Deployment

Fastpaca is built to run in your own infrastructure. This page covers recommended runtimes, storage, and operational knobs.

Hardware & storage

CPU: 2+ vCPUs per node (Raft + token accounting are CPU-bound).
Memory: 4 GB RAM per node for typical workloads. Increase if you retain very large snapshots.
Disk: Fast SSD/NVMe for the Raft log (append-heavy). Mount /data on dedicated storage.
Set FASTPACA_RAFT_DATA_DIR to the mounted volume path so Raft logs survive restarts.
Network: Low-latency links between nodes. For production, keep Raft replicas within the same AZ or region (<5 ms RTT).

Single-node development

docker run -d \
  -p 4000:4000 \
  -v fastpaca_data:/data \
  ghcr.io/fastpaca/fastpaca:latest

The node serves REST on :4000, websockets on the same port, and Prometheus metrics on /metrics.

Data persists across restarts as long as the fastpaca_data volume remains.

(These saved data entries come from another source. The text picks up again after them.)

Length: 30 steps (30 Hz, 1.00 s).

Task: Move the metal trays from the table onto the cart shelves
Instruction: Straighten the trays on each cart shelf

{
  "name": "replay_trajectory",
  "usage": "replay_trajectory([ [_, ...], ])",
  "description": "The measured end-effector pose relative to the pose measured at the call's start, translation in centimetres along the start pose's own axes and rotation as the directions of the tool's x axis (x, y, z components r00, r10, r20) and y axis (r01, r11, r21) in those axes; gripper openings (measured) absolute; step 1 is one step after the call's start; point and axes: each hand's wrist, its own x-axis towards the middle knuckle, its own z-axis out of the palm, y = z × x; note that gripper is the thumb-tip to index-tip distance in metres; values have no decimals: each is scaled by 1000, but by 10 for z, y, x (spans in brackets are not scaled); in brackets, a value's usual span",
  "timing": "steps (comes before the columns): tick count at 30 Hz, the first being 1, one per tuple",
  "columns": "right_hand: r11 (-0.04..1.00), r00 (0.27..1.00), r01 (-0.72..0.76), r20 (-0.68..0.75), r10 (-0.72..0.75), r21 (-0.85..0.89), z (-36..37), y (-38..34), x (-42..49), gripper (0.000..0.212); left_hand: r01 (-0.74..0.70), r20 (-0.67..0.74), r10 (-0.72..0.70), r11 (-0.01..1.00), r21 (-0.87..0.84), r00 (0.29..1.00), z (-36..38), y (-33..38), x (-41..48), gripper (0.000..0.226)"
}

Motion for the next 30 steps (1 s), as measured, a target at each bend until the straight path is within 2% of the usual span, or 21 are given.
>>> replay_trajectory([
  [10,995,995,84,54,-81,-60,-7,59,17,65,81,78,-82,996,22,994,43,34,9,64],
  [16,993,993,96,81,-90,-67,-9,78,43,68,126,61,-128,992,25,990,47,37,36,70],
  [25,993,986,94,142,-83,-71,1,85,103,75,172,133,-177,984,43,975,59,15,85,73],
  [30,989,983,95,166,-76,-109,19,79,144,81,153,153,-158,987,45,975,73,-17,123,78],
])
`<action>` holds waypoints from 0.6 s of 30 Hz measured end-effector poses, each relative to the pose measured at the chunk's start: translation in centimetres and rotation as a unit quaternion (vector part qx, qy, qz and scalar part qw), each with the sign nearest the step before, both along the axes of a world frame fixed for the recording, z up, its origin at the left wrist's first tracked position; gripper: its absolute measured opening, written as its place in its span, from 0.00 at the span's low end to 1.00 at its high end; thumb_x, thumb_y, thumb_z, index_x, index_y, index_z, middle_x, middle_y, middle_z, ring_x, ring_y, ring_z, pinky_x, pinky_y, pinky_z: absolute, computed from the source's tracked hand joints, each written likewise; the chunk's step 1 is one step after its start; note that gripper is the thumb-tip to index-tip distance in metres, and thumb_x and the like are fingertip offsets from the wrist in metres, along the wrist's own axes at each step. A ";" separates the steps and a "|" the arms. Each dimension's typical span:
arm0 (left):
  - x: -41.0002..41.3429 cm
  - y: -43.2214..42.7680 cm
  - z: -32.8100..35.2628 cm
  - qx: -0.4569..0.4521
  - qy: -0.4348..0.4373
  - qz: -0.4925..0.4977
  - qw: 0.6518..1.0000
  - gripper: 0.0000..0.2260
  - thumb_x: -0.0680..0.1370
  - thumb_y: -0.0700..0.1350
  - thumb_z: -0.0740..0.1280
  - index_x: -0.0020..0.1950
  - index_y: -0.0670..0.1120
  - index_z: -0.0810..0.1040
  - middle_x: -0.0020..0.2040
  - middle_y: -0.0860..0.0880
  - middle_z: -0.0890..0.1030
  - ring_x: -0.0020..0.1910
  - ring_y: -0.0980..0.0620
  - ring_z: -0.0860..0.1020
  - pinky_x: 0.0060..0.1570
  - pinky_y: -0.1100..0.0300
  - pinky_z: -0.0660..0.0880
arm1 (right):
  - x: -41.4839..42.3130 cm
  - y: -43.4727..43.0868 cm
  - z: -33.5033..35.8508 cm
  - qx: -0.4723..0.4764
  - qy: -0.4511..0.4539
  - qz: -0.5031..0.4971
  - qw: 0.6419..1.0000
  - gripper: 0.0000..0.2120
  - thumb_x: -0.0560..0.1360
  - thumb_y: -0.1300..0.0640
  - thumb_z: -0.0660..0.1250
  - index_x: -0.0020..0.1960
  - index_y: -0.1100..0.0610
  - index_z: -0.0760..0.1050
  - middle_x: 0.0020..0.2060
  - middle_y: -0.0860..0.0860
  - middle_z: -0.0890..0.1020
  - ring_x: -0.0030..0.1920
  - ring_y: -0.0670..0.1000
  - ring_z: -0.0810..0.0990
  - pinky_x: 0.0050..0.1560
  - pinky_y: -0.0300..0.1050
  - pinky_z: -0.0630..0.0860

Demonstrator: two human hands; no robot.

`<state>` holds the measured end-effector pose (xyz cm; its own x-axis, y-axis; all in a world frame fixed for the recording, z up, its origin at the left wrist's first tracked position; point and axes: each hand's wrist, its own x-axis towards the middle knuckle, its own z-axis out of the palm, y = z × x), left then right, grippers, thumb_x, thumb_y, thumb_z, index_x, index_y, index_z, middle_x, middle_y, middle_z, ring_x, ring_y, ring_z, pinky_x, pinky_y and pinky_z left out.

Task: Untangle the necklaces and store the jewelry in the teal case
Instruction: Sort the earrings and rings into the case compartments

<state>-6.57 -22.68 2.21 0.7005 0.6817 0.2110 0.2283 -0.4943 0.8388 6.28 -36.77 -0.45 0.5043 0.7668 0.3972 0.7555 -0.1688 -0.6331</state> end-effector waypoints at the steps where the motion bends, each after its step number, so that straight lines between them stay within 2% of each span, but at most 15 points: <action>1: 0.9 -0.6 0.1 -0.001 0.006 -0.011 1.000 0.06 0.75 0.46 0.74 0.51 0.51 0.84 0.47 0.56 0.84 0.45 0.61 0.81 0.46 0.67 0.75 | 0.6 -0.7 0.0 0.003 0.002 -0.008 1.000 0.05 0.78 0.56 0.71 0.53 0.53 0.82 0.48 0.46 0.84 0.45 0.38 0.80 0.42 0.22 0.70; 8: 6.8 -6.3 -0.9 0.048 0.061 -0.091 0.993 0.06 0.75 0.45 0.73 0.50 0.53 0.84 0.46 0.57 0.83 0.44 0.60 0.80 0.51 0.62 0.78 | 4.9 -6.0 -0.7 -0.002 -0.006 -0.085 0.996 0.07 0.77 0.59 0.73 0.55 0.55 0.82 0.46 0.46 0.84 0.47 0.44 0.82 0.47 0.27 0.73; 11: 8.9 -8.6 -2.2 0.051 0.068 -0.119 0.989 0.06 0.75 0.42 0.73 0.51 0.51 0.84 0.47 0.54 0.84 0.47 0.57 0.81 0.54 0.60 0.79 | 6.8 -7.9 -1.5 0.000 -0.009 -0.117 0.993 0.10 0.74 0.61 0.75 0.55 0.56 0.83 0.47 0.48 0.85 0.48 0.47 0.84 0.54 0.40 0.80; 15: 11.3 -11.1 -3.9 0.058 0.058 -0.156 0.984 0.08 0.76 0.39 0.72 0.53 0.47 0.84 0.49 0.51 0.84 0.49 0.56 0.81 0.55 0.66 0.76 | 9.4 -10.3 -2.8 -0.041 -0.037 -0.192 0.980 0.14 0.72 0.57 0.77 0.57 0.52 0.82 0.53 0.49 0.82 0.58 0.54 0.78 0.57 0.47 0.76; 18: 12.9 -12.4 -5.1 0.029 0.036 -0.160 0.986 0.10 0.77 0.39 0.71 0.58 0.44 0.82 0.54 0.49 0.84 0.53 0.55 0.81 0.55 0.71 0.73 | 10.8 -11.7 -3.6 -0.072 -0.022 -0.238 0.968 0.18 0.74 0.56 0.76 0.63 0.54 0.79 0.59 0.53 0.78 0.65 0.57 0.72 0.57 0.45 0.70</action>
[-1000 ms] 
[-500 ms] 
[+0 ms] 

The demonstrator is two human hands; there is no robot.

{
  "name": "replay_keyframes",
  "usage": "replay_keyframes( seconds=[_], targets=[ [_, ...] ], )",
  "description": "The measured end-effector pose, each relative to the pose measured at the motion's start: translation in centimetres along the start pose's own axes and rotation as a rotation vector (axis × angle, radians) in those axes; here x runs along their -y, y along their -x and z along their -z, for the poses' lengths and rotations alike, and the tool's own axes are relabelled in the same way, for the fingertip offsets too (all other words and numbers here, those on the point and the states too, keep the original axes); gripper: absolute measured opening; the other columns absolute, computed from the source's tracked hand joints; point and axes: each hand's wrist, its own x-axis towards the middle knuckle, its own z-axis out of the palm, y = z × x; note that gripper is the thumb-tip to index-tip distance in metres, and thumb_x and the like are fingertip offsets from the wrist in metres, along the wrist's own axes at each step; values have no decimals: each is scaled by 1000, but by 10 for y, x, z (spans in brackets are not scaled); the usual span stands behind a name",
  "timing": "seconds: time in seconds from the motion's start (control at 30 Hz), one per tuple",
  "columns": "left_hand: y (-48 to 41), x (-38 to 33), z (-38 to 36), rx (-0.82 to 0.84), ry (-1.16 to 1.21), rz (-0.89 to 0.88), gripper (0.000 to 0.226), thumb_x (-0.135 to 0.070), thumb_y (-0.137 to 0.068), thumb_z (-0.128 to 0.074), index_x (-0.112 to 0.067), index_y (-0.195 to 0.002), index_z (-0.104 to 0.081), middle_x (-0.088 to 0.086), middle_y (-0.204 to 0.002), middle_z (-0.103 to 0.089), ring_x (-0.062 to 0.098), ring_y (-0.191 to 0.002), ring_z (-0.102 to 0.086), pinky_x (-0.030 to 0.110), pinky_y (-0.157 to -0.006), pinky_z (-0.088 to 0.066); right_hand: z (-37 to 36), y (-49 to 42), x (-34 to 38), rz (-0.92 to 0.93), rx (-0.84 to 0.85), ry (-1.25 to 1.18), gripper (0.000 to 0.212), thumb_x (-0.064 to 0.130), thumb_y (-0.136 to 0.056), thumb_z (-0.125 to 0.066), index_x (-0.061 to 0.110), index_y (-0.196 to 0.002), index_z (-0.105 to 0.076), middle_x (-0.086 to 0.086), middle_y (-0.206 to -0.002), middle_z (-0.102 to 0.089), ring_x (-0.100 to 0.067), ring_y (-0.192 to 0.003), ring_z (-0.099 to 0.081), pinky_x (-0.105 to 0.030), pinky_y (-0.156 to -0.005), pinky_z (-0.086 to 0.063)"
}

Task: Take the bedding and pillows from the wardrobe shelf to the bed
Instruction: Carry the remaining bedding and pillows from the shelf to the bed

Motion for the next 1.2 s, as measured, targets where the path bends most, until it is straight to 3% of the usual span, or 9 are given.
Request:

Three-node production cluster

Create a DNS entry (or static host list) that resolves to all nodes, e.g. fastpaca.internal.

On each node:

docker run -d \
  -p 4000:4000 \
  -v /var/lib/fastpaca:/data \
  -e FASTPACA_CLUSTER_SEED=fastpaca.internal:4000 \
  -e FASTPACA_NODE_NAME=fastpaca-1 \
  ghcr.io/fastpaca/fastpaca:latest

Repeat with FASTPACA_NODE_NAME=fastpaca-2/3. Nodes automatically discover peers through the seed list and form a Raft cluster.

Placement guidelines

Run exactly three replicas for quorum (tolerates one node failure).
Pin each replica to separate AZs only if network RTT remains low.
Use Kubernetes StatefulSets, Nomad groups, or bare metal with systemd — the binary is self-contained.

Optional Postgres write-behind

Fastpaca does not require Postgres for correctness. Configure it if you need:

Long-term archival beyond the Raft snapshot retention window.
Analytics / BI queries on the full log.
Faster cold-start recovery for very old contexts.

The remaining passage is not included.